Energy dynamics, information and heat flow in quenched cooling and the
crossover from quantum to classical thermodynamics
- URL: http://arxiv.org/abs/2204.12411v2
- Date: Tue, 22 Nov 2022 13:36:11 GMT
- Title: Energy dynamics, information and heat flow in quenched cooling and the
crossover from quantum to classical thermodynamics
- Authors: V. Ohanesjan, Y. Cheipesh, N. V. Gnezdilov, A. I. Pavlov, K. Schalm
- Abstract summary: We show that at the shortest timescales there is an energy increase in each system linked to the entropy gain.
Counter-intuitively, this implies that also the hotter of the two systems generically experiences an initial energy increase when brought into contact with the other colder system.
In the limit where the energy relaxation overwhelms the (quantum) correlation build-up, classical energy dynamics emerges where the energy in the hot system decreases immediately upon contact with a cooler system.
- Score: 0.0
- License: http://creativecommons.org/licenses/by/4.0/
- Abstract: The dynamics when a hot many-body quantum system is brought into
instantaneous contact with a cold many-body quantum system can be understood as
a combination of early time quantum correlation (von Neumann entropy) gain and
late time energy relaxation. We show that at the shortest timescales there is
an energy increase in each system linked to the entropy gain, even though
equilibrium thermodynamics does not apply. This energy increase is of quantum
origin and results from the collective binding energy between the two systems.
Counter-intuitively, this implies that also the hotter of the two systems
generically experiences an initial energy increase when brought into contact
with the other colder system.

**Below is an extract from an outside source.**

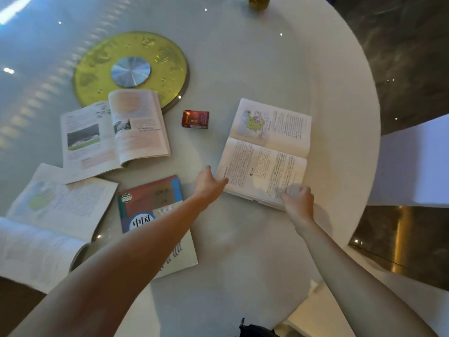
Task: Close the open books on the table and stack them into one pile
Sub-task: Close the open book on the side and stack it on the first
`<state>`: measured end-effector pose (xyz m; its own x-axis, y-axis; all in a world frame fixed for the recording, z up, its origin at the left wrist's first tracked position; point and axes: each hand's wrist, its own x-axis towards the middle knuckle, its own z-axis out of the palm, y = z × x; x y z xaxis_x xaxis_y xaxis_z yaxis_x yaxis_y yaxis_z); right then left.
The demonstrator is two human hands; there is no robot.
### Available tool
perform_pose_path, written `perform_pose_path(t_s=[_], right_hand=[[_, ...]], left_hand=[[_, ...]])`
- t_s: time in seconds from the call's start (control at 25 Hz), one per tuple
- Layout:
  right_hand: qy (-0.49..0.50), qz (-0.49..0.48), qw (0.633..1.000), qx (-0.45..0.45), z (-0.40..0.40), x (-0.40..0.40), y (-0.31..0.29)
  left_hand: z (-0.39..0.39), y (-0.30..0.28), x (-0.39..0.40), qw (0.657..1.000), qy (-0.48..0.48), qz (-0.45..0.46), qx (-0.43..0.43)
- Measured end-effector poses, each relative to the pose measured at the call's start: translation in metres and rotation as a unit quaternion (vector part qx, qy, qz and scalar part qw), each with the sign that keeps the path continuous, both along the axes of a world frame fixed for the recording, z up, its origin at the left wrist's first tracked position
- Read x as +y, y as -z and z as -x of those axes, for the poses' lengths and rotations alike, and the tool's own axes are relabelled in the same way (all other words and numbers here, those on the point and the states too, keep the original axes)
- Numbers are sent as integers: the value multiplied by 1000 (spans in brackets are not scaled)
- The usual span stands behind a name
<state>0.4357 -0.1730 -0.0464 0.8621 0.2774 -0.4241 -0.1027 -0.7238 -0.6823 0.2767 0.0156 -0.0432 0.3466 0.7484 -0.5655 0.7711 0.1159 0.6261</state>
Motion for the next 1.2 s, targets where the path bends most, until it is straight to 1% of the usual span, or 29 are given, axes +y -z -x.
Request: perform_pose_path(t_s=[0.04, 0.08, 0.2, 0.28, 0.36, 0.48, 0.6, 0.68, 0.76, 0.88, 1.08, 1.2], right_hand=[[22, -25, 999, 37, -3, -3, 6], [38, -27, 997, 66, -4, -6, 8], [59, -27, 992, 105, -11, -16, 15], [47, -44, 990, 129, -8, -21, 14], [26, -43, 987, 156, 4, -26, 10], [23, -51, 980, 190, 23, -30, -1], [66, -106, 972, 197, 18, -23, -27], [101, -165, 961, 199, 1, -10, -44], [121, -202, 951, 202, -19, 6, -53], [125, -220, 939, 234, -50, 29, -52], [112, -227, 924, 287, -84, 57, -37], [75, -210, 926, 305, -97, 72, -25]], left_hand=[[-2, 4, 0, 1000, -8, 5, 0], [0, 6, 1, 1000, -15, 12, -4], [12, 9, 4, 998, -11, 49, -24], [24, 5, 4, 998, -17, 48, -21], [39, 1, 2, 997, -57, 54, -27], [65, -10, -4, 978, -143, 120, -93], [72, -28, 4, 957, -206, 136, -155], [57, -43, 17, 943, -226, 151, -191], [35, -56, 30, 939, -212, 171, -210], [2, -64, 45, 940, -203, 176, -208], [-29, -48, 60, 930, -233, 189, -211], [-35, -25, 50, 926, -270, 205, -167]])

In the limit where the energy relaxation
overwhelms the (quantum) correlation build-up, classical energy dynamics
emerges where the energy in the hot system decreases immediately upon contact
with a cooler system. We use both strongly correlated SYK systems and weakly
correlated mixed field Ising chains to exhibit these characteristics, and
comment on its implications for both black hole evaporation and quantum
thermodynamics.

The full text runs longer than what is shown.